Mr. Trump has tried to invoke executive privilege — a president’s power to withhold the release of certain confidential communications with his advisers — to prevent his former aides from cooperating with the investigation. In April, Mr. Cipollone and Mr. Philbin both appeared for informal interviews with the panel on a limited set of topics, according to an agreement reached by their representatives and representatives for Mr. Trump.
The agreement, according to an email reviewed by The New York Times, allowed discussions of a meeting with Jeffrey Clark, a Justice Department official who tried to help Mr. Trump cling to power; Mr. Trump’s interactions with John Eastman, the conservative lawyer who drafted a legal strategy for overturning the election; any interactions with members of Congress; and Mr. Cipollone’s recollections of the events of Jan. 6.
The agreement said that the two men could not discuss conversations they or others had with Mr. Trump, other than one discussion in the Oval Office with Mr. Clark in a pivotal meeting on Jan. 3, 2021.
However, both were permitted to discuss the timeline of where they were, with whom they met and conversations they had on Jan. 6. Assuming those conditions hold for Mr. Cipollone’s forthcoming testimony, they would presumably cover conversations such as ones he may have had with Ms. Hutchinson or other officials that day.
Ms. Hutchinson told the panel that she recalled that on Jan. 6, Mr. Cipollone had objected to suggestions that Mr. Trump join a crowd at the Capitol that was pressing to overturn the results of the election.
“We’re going to get charged with every crime imaginable,” Ms. Hutchinson recalled Mr. Cipollone saying.
People familiar with the White House counsel’s schedule on Jan. 6, 2021, say he arrived late to the White House, although it was unclear precisely when.
According to Ms. Hutchinson, Mr. Cipollone urged Mr. Meadows to do more to persuade Mr. Trump to call off the rioters. Ms. Hutchinson also told investigators that she heard lawyers from the White House Counsel’s Office say a plan to put forward pro-Trump electors in states that Joseph R. Biden Jr. won was not “legally sound.”
Members of the House committee had hoped that Mr. Cipollone would testify publicly at a previous hearing, but he declined. They then took their case public. From the hearing room dais, Representative Liz Cheney, Republican of Wyoming, singled out the former White House counsel by name, saying: “Our committee is certain that Donald Trump does not want Mr. Cipollone to testify here. But we think the American people deserve to hear from Mr. Cipollone personally.”
Any damaging account from Mr. Cipollone of Mr. Trump’s postelection actions would be a significant change of circumstance from the president’s first impeachment trial, when Mr. Cipollone was his chief defender.

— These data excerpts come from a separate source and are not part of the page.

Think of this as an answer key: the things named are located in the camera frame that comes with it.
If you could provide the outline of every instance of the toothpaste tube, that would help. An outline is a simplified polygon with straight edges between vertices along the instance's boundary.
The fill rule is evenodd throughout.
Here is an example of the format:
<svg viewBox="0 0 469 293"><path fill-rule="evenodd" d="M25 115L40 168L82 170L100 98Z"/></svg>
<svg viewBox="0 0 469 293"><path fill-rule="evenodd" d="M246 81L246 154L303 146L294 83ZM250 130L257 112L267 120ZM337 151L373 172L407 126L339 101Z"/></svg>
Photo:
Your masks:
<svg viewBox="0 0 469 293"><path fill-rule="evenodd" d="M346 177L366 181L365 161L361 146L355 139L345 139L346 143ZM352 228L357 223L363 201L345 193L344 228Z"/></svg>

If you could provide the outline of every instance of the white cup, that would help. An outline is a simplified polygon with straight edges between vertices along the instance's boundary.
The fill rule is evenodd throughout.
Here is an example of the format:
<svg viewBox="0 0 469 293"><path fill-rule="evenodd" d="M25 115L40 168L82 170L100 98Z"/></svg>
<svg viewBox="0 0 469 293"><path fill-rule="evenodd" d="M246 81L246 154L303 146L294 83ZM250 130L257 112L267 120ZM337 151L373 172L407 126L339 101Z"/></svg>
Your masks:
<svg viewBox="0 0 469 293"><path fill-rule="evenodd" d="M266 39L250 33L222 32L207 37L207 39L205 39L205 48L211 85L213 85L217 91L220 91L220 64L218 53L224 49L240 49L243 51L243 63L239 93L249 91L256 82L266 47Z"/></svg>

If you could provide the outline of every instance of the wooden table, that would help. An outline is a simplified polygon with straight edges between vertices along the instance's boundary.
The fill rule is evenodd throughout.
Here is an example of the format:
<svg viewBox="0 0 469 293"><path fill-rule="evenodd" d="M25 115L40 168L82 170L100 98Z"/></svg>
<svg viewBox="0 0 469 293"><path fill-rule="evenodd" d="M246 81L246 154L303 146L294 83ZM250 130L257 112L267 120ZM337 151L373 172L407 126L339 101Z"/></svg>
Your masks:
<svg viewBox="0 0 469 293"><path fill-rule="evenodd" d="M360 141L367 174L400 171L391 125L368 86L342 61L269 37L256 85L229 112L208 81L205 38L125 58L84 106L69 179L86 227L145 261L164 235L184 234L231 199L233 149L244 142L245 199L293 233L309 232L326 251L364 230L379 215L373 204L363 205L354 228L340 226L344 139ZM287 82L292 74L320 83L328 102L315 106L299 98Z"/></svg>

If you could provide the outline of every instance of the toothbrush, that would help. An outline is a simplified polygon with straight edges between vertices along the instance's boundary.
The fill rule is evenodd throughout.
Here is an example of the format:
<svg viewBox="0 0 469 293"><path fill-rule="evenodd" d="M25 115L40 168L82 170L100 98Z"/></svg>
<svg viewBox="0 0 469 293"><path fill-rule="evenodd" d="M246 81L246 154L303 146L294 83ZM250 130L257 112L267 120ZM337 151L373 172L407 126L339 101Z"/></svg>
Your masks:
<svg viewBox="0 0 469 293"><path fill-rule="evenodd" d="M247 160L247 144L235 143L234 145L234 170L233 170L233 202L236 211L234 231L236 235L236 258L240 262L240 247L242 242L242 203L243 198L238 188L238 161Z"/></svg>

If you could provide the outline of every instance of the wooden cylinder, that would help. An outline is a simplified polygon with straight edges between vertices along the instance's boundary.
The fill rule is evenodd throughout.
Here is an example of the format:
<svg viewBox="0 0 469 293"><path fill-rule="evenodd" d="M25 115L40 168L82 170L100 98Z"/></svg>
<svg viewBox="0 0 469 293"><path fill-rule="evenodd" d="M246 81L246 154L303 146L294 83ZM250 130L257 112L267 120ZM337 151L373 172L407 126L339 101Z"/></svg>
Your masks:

During the first impeachment, Mr. Cipollone accused Representative Adam B. Schiff, the California Democrat who served as a prosecutor in that trial and now sits on the Jan. 6 committee, of making false allegations against Mr. Trump.
A year later, as the president pressed on with plans to try to overturn his defeat, Mr. Cipollone and other White House lawyers repeatedly threatened to resign if Mr. Trump went forward with some of the more extreme proposals, ultimately persuading him to back off.
Jared Kushner, Mr. Trump’s son-in-law and a former White House adviser, told the panel that Mr. Cipollone’s threats of resignation were frequent, implying that he did not take seriously his concerns and those of other members of the counsel’s office about the gravity of Mr. Trump’s plans.
“Him and the team were always saying: ‘Oh we’re going to resign. We’re not going to be here if this happens, if that happens,’” Mr. Kushner said in videotaped testimony, a clip of which was played during the first public hearing. “So I kind of took it to just be whining.”